Not quite an every-day walk this in my new tradition, because it was very cold and marvelously foggy, and Limehouse isn’t at all ordinary I don’t think, even when it tries.
It’s not at all surprising to me that it has gentrified the way it has, because those old warehouse buildings are beautiful. This whole area along the Thames breathes a history now picturesque, as the poverty suffered by the dockers who once lived and worked here has been erased by a succession of Labour governments since the turn of the century.
Memories of old pubs fill this area — as they do the memories of the handful of men who frequent the old boozers still remaining and mourn what was.
There is, however, to my knowledge only one remnant of wall with an awesome door that goes nowhere.
I love this street
And mourn arriving at the fortressed luxury that has been built all along the river…I seek a metaphor and fail.

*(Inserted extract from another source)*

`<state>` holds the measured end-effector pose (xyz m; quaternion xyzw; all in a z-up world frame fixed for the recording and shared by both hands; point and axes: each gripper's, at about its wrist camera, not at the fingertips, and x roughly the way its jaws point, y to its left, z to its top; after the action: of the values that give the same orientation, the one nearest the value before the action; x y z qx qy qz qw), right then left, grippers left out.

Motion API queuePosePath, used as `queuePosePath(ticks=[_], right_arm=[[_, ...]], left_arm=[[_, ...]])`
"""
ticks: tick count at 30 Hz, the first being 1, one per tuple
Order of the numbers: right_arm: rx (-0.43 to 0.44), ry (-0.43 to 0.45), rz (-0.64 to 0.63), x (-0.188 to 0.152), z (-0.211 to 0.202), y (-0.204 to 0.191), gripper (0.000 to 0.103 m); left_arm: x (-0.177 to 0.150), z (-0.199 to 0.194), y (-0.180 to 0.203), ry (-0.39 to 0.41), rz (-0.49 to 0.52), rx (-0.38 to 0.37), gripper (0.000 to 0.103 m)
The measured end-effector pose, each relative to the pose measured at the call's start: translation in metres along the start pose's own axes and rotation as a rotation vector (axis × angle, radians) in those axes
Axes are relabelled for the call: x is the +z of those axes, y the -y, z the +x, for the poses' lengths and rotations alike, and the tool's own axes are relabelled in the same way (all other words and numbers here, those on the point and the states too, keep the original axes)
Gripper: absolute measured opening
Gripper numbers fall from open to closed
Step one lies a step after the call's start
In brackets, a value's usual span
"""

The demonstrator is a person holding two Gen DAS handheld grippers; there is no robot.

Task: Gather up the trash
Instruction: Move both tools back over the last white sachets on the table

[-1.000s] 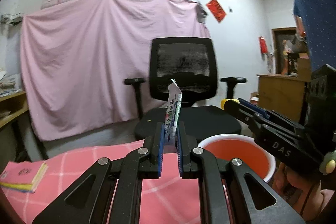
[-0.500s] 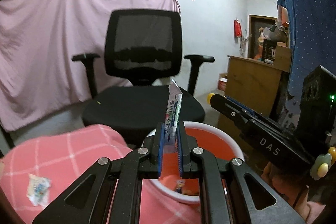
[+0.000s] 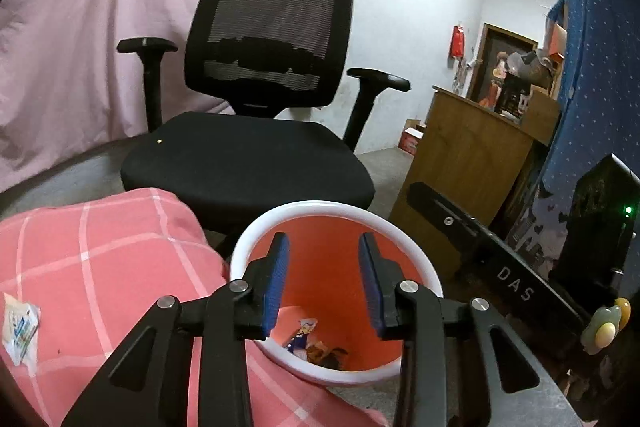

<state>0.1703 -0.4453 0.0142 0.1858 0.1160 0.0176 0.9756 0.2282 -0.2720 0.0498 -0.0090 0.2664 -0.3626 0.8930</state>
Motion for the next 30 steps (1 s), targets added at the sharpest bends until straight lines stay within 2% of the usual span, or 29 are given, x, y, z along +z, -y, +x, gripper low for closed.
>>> queuePosePath(ticks=[5,9,11,13,15,19,21,22,23,24,25,27,30], right_arm=[[0.001,-0.006,0.002,-0.002,0.002,-0.004,0.038],[0.014,-0.002,0.015,-0.002,0.006,-0.015,0.048],[0.027,0.003,0.012,-0.003,0.008,-0.023,0.049],[0.041,0.013,0.003,-0.005,0.008,-0.034,0.056],[0.057,0.030,-0.005,-0.006,0.007,-0.044,0.080],[0.118,0.080,-0.027,-0.011,0.003,-0.071,0.087],[0.148,0.100,-0.049,-0.014,0.001,-0.085,0.103],[0.166,0.114,-0.063,-0.017,-0.001,-0.094,0.103],[0.178,0.121,-0.075,-0.018,-0.001,-0.101,0.103],[0.189,0.127,-0.089,-0.020,-0.002,-0.107,0.103],[0.203,0.142,-0.110,-0.022,-0.004,-0.116,0.103],[0.214,0.163,-0.141,-0.024,-0.007,-0.128,0.103],[0.227,0.181,-0.186,-0.029,-0.007,-0.146,0.103]], left_arm=[[0.001,-0.007,-0.011,0.011,-0.024,0.045,0.030],[0.003,-0.023,-0.023,0.043,-0.043,0.103,0.031],[0.004,-0.036,-0.030,0.063,-0.055,0.134,0.031],[0.002,-0.054,-0.039,0.106,-0.063,0.180,0.031],[-0.001,-0.071,-0.048,0.143,-0.072,0.228,0.031],[-0.011,-0.102,-0.070,0.191,-0.105,0.324,0.034],[-0.018,-0.120,-0.082,0.226,-0.126,0.376,0.048],[-0.023,-0.130,-0.088,0.248,-0.136,0.401,0.054],[-0.028,-0.141,-0.095,0.277,-0.150,0.433,0.066],[-0.032,-0.149,-0.099,0.298,-0.159,0.458,0.088],[-0.037,-0.157,-0.104,0.322,-0.167,0.481,0.100],[-0.048,-0.177,-0.113,0.393,-0.186,0.550,0.102],[-0.059,-0.190,-0.124,0.396,-0.162,0.603,0.102]])
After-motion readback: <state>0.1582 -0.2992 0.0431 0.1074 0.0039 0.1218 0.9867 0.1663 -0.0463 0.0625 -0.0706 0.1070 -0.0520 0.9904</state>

It is best when the mist hides them…
But there is no doubt to what I prefer:
Turning back to head East again, there is the old under the looming weight and wealth of the new:
The West India Docks…I have strong feelings about this place, but I will save them. The museum is good, I visited the floor on slavery and couldn’t do anything else after, it is most powerful. Then you come out and the restaurant is called Rum and Sugar. You stare at the wealth of Canary Wharf — the latest form of global exploitation and destruction — and you despair.